Agencia de Informacao de Mocambique (Maputo)

Mozambique: Disinformation On the Front Page

Paul Fauvet

17 December 2007


Maputo — A shocking story splashed across the front page of the latest issue of the Maputo weekly "Zambeze": the country's new Attorney-General, Augusto Paulino, was, the paper claimed , the subject of a criminal investigation.

Inside the paper, page two was entirely devoted to the claim that Paulino is accused of stealing 300 million old meticais (about 12,500 US dollars) from the state. The article leads Zambeze readers to believe that Paulino used this money, supposedly stolen when he was presiding judge of the Maputo Provincial Court, to buy a house.

The source for the article is proceedings in the Supreme Court, where judge Joao Carlos Trindade had been appointed to investigate the case against Paulino. There was indeed such a case in August - but Trindade told AIM that neither the author of the article, Alvarito de Carvalho, nor anyone else on "Zambeze" had ever spoken to him.

And the article fails to give its readers the rather important detail that the charges against Paulino were dropped. Throughout the text, Carvalho seeks to give the impression that the case is ongoing and that President Armando Guebuza has appointed a man facing serious criminal charges as Attorney-General.

The allegations against Paulino were made immediately it became known that Guebuza wished to sack the former Attorney-General, Joaquim Madeira, and give Paulino the job. The timing certainly made it look as though the embezzlement charge was just a desperate move to stop Paulino becoming Attorney-General.

The matter first went to the Supreme Council of the Judicial Magistrature (CSMJ), the body responsible for disciplining judges, which set up a commission of inquiry. This investigated the allegation and found it entirely without merit. There was, in short, no evidence against Paulino.

But then the Attorney-General's office sent a formal criminal accusation against Paulino to the Supreme Court (the only court which can hear cases against senior judges). Somebody leaked a few select pieces from the hearings before Trindade to "Zambeze", and Carvalho obediently wrote them up.

The quotations in the "Zambeze" article come exclusively from Paulino's detractors. The evidence in his favour (including the fact that he contracted a bank loan to pay for his house) is omitted. So too, most shockingly, is the outcome.

Once Trindade's investigation was over, the prosecution dropped the charges. End of story.

For "Zambeze" to revive this case now, over three months later, is just a crude attempt to discredit Paulino.

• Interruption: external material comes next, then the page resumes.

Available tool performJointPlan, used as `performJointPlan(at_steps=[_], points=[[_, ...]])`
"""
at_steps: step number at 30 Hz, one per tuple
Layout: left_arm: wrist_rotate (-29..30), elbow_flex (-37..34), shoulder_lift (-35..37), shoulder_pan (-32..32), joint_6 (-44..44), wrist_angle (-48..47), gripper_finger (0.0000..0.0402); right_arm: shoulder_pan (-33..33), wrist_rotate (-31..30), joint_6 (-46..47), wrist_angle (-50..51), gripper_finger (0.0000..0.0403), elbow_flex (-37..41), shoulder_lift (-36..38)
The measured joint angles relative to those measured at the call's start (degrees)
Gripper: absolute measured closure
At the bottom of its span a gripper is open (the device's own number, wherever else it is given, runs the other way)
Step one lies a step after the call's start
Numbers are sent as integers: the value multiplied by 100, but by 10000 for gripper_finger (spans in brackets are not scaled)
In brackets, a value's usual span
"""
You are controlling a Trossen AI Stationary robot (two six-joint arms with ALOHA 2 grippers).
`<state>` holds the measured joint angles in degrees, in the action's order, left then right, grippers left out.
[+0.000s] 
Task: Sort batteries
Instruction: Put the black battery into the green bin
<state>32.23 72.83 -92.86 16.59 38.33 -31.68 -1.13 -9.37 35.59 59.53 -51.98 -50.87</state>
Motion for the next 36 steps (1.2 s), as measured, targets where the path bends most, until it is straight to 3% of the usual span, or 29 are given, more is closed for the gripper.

The article also includes the downright lie that, immediately after his appointment as Attorney-General, Paulino abolished the Central Office for the Fight Against Corruption (GCCC). In fact, even if he wanted to, Paulino could not abolish the GCCC, since it was established by law, and so can only be abolished by the country's parliament, the Assembly of the Republic.

What Paulino has done is try and make the GCCC work by stripping it of cases that do not fit the legal definition of corruption. He told a meeting of the Consultative Council of the Attorney-General's Office, held earlier this month, that the GCCC had to concentrate on its main task - so he had removed from the GCCC "cases of forgery, swindles, murders, and theft among others".

To date the GCCC has dashed the hopes of those who believed that it would be a useful instrument in the fight against corruption. Its investigations have not resulted in the prosecution of any serious act of corruption. It remains to be seen whether Paulino's insistence on a sharper focus will lead to better results.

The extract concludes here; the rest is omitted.